The new technology has “broad and immediate applications,” said Bhatia: It allows researchers to understand disease and improve treatments by asking questions such as: Why is it that certain people feel pain versus numbness? Is this something genetic? Can the neuropathy that diabetic patients experience be mimicked in a dish?

It also paves the way for the discovery of new pain drugs that don’t just numb the perception of pain. Bhatia said non-specific opioids used for decades are still being used today. “If I was a patient and I was feeling pain or experiencing neuropathy, the prized pain drug for me would target the peripheral nervous system neurons, but do nothing to the central nervous system, thus avoiding addictive drug side effects,” said Bhatia.

“Until now, no one’s had the ability and required technology to actually test different drugs to find something that targets the peripheral nervous system, and not the central nervous system, in a patient-specific, or personalized manner.”

A patient time machine 

Bhatia’s team also successfully tested their process with cryopreserved (frozen) blood. Since blood samples are taken and frozen with many clinical trials, this give them “almost a bit of a time machine” to run tests on neurons created from blood samples of patients taken in past clinical trials, where responses and outcomes have already been recorded.

In the future, the process may have prognostic (predictive diagnostic) potential, explained Bhatia: one might be able to look at a patient with Type 2 Diabetes and predict whether they will experience neuropathy, by running tests in the lab using their own neural cells derived from their blood sample.

“This bench-to-bedside research is very exciting and will have a major impact on the management of neurological diseases, particularly neuropathic pain,” said Akbar Panju, medical director of the Michael G. DeGroote Institute for Pain Research and Care, a clinician and professor of medicine.

“This research will help us understand the response of cells to different drugs and different stimulation responses, and allow us to provide individualized or personalized medical therapy for patients suffering with neuropathic pain.”
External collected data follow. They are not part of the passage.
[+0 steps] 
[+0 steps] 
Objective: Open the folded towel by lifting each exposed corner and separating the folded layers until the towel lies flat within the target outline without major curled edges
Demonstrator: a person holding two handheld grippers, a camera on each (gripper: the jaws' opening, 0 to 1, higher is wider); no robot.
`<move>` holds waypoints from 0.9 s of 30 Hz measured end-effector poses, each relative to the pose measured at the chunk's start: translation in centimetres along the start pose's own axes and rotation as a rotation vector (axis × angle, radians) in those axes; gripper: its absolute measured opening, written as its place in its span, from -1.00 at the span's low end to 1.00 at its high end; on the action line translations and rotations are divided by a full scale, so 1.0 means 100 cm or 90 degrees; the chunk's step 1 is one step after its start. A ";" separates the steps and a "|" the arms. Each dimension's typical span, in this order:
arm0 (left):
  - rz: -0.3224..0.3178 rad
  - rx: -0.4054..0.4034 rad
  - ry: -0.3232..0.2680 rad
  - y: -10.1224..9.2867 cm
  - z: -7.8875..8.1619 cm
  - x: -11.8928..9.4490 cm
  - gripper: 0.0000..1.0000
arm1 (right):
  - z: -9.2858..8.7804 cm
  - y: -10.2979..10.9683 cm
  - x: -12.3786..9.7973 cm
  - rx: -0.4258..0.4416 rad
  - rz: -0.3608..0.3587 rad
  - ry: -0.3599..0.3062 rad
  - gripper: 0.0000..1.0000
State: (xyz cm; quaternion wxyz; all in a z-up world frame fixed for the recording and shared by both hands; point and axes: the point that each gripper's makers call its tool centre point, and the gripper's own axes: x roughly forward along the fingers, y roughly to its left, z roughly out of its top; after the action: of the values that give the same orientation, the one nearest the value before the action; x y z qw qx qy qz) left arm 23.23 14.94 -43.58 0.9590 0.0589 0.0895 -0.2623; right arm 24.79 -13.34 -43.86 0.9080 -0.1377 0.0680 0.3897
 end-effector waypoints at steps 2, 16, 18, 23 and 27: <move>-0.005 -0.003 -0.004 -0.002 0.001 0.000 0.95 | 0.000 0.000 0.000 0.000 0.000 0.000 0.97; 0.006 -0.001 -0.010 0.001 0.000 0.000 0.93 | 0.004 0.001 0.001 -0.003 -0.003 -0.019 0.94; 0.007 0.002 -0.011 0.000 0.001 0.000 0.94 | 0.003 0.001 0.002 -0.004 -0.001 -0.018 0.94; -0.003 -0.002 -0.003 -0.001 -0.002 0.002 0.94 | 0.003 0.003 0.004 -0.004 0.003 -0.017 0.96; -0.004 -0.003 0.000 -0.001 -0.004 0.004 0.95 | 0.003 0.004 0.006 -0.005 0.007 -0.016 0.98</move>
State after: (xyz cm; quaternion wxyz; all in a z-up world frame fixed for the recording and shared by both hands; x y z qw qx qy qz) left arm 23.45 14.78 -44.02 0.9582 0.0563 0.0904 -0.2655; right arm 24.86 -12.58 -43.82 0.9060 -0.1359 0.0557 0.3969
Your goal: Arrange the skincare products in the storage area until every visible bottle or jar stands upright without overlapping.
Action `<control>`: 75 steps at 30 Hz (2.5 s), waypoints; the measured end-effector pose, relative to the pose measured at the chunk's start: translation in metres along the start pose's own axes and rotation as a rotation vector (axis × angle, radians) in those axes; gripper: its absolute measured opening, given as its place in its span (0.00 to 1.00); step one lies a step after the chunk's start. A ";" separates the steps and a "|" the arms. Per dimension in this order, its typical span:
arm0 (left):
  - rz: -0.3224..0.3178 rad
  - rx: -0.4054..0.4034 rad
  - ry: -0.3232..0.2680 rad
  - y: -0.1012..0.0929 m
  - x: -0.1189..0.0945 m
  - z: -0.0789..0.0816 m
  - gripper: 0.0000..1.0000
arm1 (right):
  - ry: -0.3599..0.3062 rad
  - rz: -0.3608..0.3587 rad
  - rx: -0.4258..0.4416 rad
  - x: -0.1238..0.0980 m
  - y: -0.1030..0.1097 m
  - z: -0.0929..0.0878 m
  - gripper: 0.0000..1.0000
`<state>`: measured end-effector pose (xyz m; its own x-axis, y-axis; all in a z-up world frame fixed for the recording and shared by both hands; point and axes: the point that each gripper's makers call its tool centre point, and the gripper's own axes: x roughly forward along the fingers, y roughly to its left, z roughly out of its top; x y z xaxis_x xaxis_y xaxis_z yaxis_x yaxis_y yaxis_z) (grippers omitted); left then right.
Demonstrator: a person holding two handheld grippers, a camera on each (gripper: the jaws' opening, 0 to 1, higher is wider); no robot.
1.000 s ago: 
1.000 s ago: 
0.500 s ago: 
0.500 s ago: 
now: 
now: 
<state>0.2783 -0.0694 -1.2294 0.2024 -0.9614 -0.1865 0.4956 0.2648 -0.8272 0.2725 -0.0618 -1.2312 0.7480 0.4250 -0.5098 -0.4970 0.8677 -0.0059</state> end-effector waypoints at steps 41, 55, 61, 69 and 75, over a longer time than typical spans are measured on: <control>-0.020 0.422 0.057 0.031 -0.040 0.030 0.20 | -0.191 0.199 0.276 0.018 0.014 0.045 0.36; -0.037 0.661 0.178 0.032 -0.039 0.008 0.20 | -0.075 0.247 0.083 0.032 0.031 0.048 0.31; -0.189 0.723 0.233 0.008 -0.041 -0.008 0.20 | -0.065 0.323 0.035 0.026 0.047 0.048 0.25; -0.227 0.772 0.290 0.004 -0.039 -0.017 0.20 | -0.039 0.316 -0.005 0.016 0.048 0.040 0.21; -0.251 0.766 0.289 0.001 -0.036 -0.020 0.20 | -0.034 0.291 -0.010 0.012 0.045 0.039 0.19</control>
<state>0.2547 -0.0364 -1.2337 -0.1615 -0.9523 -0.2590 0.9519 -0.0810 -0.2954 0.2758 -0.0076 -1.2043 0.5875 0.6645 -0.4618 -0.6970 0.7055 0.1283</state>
This research was supported by the Canadian Institutes of Health Research, Ontario Institute of Regenerative Medicine, Marta and Owen Boris Foundation, J.P. Bickell Foundation, the Ontario Brain Institute, and Brain Canada.

Pain insensitivity

In related news, an international team of researchers co-led by the University of Cambridge reported Monday in the journal Nature Genetics that they have identified a gene, PRDM12, that is essential to the production of pain-sensing neurons in humans. Rare individuals — around one in a million people in the UK — are born unable to feel pain, in a condition known as congenital insensitivity to pain (CIP). These people accumulate numerous self-inflicted injuries, often leading to reduced lifespan.

The researchers are hopeful that this new gene could be an excellent candidate for drug development.


Abstract of Single Transcription Factor Conversion of Human Blood Fate to NPCs with CNS and PNS Developmental Capacity

The clinical applicability of direct cell fate conversion depends on obtaining tissue from patients that is easy to harvest, store, and manipulate for reprogramming. Here, we generate induced neural progenitor cells (iNPCs) from neonatal and adult peripheral blood using single-factor OCT4 reprogramming. Unlike fibroblasts that share molecular hallmarks of neural crest, OCT4 reprogramming of blood was facilitated by SMAD+GSK-3 inhibition to overcome restrictions on neural fate conversion. Blood-derived (BD) iNPCs differentiate in vivo and respond to guided differentiation in vitro, producing glia (astrocytes and oligodendrocytes) and multiple neuronal subtypes, including dopaminergic (CNS related) and nociceptive neurons (peripheral nervous system [PNS]). Furthermore, nociceptive neurons phenocopy chemotherapy-induced neurotoxicity in a system suitable for high-throughput drug screening. Our findings provide an easily accessible approach for generating human NPCs that harbor extensive developmental potential, enabling the study of clinically relevant neural diseases directly from patient cohorts.